Skip any pictures. Repeat the data exactly, from its first line through the line that holds "Outline white paper sheet.", both included.
===== Data for this task
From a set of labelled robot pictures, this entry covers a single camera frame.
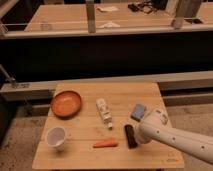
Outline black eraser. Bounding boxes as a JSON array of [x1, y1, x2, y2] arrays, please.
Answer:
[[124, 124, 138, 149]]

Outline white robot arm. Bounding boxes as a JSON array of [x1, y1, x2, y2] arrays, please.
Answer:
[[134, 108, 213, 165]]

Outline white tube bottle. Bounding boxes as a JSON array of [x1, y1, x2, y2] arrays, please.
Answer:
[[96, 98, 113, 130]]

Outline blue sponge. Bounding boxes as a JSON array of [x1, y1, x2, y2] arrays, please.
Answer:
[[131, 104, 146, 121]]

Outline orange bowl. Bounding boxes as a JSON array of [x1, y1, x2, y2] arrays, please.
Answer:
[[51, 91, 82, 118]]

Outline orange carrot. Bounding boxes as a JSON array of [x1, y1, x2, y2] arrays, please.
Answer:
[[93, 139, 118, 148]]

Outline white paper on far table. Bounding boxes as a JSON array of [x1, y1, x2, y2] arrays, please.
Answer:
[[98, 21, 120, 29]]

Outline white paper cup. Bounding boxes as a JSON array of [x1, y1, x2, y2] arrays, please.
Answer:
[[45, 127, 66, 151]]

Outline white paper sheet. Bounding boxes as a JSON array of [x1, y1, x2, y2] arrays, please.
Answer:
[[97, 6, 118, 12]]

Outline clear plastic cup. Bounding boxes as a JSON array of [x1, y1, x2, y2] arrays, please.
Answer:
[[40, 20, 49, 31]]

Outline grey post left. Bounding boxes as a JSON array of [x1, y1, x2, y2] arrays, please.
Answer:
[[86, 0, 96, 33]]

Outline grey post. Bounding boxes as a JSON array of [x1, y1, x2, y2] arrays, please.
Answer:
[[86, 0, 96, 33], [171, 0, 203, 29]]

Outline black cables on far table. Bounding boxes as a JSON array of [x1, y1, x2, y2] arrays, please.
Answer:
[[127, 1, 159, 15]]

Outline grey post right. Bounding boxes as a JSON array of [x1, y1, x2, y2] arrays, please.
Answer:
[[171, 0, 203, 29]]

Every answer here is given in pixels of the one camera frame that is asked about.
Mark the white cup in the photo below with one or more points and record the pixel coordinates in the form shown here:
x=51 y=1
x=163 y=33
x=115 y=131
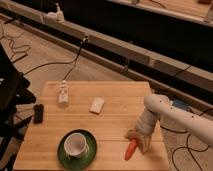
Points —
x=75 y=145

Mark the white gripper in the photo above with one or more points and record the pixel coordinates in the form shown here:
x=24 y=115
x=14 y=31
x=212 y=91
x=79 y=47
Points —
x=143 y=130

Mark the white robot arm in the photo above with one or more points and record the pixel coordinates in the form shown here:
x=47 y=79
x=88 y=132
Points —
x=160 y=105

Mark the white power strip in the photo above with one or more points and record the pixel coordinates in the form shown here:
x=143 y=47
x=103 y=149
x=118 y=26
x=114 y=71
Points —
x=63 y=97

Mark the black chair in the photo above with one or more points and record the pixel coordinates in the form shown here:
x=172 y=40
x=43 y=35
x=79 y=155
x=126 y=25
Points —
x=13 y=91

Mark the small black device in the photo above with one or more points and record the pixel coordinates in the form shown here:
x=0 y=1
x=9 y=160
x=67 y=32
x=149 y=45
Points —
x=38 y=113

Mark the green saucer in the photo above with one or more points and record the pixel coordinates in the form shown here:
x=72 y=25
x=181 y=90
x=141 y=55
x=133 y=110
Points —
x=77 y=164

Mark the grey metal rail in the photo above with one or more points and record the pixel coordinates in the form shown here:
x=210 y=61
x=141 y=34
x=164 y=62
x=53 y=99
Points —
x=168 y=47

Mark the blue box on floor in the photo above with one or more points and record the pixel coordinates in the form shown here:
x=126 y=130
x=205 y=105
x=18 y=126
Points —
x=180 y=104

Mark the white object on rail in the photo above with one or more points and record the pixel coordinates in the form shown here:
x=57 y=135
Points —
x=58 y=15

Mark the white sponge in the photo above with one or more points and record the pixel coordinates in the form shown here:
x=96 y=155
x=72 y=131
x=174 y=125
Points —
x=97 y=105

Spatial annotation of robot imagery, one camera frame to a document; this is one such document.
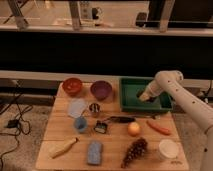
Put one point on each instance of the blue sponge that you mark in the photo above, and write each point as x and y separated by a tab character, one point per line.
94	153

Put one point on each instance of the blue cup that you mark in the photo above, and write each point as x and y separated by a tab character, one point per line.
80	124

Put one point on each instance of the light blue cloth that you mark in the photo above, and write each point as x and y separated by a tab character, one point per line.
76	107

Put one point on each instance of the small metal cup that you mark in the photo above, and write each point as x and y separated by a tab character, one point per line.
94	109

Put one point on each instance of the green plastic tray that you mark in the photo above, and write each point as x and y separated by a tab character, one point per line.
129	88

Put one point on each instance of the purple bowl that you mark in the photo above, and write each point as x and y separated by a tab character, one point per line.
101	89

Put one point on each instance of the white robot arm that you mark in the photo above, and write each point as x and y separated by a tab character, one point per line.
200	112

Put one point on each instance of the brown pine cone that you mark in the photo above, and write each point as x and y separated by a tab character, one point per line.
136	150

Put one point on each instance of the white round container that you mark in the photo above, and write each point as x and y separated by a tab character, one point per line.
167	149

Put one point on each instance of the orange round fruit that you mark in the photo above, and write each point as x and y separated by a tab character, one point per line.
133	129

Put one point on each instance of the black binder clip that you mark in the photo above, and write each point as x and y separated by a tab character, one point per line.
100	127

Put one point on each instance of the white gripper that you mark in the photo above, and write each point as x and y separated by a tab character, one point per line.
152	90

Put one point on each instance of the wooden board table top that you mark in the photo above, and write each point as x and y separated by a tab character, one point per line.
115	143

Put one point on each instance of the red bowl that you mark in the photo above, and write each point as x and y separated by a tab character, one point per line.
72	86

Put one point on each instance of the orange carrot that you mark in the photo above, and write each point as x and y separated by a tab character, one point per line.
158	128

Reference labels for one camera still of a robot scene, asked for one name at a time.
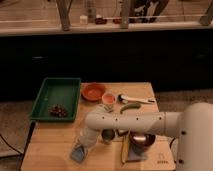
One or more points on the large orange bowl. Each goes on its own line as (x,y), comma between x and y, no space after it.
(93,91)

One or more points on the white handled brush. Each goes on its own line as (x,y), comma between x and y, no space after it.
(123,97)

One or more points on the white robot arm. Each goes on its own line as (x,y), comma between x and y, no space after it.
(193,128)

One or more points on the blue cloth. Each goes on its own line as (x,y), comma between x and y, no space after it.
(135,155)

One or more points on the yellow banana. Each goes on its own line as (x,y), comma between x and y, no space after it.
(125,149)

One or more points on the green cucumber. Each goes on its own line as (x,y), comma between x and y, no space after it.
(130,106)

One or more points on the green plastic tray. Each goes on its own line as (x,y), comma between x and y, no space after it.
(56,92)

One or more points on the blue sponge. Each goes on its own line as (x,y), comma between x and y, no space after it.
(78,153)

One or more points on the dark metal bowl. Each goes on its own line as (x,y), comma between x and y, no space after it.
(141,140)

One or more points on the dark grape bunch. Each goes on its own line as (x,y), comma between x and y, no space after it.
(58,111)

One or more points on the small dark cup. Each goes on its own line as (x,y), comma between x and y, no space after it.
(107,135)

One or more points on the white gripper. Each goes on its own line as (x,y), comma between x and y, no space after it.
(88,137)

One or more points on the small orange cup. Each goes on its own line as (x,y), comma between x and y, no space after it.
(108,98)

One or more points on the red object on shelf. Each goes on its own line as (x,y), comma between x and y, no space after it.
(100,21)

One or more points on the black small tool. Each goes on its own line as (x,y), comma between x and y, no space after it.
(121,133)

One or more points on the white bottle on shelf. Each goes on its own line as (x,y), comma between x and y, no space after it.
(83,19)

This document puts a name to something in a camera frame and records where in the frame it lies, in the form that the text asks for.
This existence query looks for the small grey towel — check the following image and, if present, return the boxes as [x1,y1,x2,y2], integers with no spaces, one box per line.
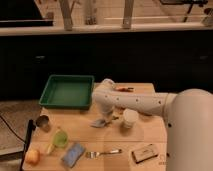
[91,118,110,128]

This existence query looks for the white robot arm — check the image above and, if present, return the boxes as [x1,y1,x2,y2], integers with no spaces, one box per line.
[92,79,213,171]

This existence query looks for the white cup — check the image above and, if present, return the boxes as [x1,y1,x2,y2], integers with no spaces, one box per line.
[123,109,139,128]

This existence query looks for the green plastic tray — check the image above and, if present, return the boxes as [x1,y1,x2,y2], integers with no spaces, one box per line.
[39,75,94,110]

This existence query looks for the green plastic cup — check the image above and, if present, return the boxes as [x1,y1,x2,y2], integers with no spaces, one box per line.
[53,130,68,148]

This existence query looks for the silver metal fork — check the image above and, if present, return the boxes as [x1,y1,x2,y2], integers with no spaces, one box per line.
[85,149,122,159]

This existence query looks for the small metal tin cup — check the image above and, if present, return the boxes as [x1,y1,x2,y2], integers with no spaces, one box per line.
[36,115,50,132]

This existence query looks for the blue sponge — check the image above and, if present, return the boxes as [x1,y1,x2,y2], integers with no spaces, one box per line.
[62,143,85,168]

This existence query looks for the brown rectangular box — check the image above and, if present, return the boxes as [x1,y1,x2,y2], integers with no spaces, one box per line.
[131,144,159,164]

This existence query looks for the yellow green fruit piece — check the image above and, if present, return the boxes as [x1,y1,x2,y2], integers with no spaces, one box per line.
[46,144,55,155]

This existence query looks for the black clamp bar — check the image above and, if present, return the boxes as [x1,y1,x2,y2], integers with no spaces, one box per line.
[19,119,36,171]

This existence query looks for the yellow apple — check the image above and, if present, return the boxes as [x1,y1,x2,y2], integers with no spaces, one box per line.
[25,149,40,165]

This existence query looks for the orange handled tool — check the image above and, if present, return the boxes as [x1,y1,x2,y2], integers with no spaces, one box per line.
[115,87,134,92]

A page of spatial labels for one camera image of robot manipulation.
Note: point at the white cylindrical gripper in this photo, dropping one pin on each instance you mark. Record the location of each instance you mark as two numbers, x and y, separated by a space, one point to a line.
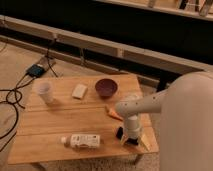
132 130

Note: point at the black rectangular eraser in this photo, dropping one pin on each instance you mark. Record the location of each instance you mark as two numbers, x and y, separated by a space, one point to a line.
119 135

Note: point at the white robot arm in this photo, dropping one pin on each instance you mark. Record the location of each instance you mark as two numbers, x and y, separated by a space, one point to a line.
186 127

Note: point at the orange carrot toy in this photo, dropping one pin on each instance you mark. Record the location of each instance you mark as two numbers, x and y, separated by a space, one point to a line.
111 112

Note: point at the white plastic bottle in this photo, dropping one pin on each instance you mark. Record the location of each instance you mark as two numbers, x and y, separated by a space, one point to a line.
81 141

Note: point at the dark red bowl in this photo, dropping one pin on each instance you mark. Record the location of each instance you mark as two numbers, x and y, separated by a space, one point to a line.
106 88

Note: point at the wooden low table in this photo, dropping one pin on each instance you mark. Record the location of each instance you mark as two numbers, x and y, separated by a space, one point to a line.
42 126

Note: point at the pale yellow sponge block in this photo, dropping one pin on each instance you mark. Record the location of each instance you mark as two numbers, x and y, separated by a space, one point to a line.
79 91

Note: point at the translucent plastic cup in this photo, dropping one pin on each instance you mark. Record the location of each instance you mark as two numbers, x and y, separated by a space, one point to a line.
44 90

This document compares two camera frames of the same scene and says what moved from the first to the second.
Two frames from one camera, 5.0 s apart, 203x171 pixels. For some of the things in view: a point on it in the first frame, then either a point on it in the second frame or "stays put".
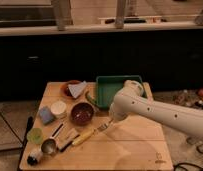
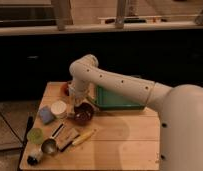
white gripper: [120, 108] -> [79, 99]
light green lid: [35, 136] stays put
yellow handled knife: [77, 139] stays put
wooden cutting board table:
==========
▶ [Response area]:
From a set of labelled robot pictures, this entry covers a single camera frame.
Outline black eraser. Bounding boxes as a JSON array of [x1, y1, x2, y2] arrays, please.
Answer:
[[124, 124, 138, 149]]

Outline white robot arm. Bounding boxes as a JSON array of [x1, y1, x2, y2] arrays, please.
Answer:
[[134, 108, 213, 165]]

Outline white tube bottle. Bounding boxes as a JSON array of [x1, y1, x2, y2] arrays, please.
Answer:
[[96, 98, 113, 130]]

Outline blue sponge. Bounding boxes as a JSON array of [x1, y1, x2, y2] arrays, please.
Answer:
[[131, 104, 146, 121]]

Outline orange bowl. Bounding boxes as a JSON array of [x1, y1, x2, y2] arrays, please.
Answer:
[[51, 91, 82, 118]]

Outline orange carrot. Bounding boxes as a JSON array of [x1, y1, x2, y2] arrays, please.
Answer:
[[93, 139, 118, 148]]

Outline white paper on far table. Bounding boxes as a JSON array of [x1, y1, x2, y2] arrays, please.
Answer:
[[98, 21, 120, 29]]

Outline white paper cup. Bounding boxes as a JSON array of [x1, y1, x2, y2] arrays, please.
Answer:
[[45, 127, 66, 151]]

Outline white paper sheet. Bounding boxes as a JSON array of [x1, y1, x2, y2] arrays, please.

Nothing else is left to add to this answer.